■ Exercise goal ■
Starting from the first line below, count the lines carrying the string "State" and answer with the count by itself.

[Stored entries]
Content starts

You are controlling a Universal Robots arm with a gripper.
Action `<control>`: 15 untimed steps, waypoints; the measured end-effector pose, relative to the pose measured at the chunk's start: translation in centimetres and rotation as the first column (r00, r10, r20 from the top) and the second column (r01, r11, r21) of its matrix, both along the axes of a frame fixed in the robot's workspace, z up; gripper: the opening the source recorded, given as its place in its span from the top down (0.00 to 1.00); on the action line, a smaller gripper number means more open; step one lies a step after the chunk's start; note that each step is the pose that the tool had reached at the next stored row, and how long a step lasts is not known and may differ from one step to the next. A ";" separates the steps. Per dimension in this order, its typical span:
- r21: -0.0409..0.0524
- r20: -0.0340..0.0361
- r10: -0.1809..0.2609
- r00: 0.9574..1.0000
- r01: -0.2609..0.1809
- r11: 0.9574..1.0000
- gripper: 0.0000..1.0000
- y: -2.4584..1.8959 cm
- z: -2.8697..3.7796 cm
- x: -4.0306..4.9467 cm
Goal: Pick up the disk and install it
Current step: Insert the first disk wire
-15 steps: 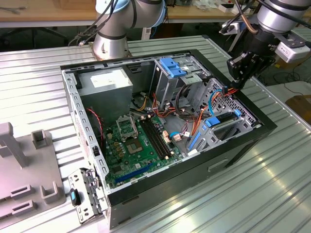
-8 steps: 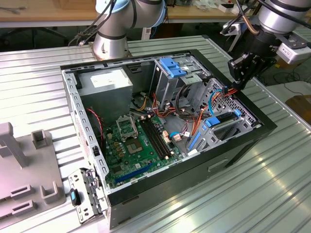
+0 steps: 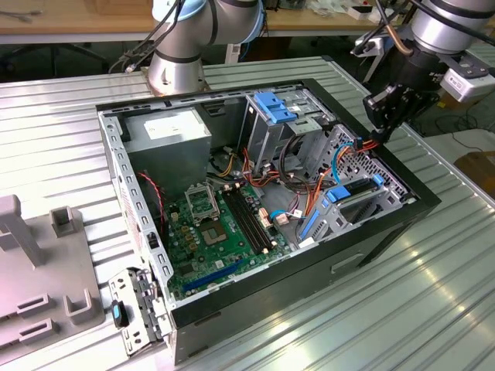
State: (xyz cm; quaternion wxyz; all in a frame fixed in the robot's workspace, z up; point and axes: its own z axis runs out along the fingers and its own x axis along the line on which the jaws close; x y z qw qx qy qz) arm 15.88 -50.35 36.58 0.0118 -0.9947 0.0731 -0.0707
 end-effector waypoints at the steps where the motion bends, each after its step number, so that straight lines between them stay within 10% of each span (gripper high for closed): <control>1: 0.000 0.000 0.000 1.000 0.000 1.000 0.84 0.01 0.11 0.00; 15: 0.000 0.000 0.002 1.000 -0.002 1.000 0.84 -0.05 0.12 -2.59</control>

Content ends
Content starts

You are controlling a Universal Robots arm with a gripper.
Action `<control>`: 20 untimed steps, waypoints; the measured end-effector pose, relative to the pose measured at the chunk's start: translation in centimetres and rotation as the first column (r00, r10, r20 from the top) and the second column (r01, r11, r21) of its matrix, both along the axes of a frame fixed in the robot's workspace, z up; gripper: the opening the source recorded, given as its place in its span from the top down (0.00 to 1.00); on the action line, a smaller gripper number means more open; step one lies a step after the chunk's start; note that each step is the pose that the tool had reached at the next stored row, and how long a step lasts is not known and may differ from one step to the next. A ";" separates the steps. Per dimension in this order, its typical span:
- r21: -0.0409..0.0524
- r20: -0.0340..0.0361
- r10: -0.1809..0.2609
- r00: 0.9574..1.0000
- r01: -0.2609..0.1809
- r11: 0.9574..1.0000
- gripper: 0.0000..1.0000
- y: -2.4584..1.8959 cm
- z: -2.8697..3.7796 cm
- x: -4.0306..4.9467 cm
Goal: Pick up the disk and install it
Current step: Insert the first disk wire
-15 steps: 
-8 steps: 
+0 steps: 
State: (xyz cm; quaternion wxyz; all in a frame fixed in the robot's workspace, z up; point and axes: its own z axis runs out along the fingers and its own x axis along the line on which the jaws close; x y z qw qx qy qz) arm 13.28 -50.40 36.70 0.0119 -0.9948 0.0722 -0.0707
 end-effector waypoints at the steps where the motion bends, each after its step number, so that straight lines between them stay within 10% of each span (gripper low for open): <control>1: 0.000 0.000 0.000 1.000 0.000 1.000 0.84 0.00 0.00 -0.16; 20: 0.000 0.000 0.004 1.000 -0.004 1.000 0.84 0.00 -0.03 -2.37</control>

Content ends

■ Your response ■
2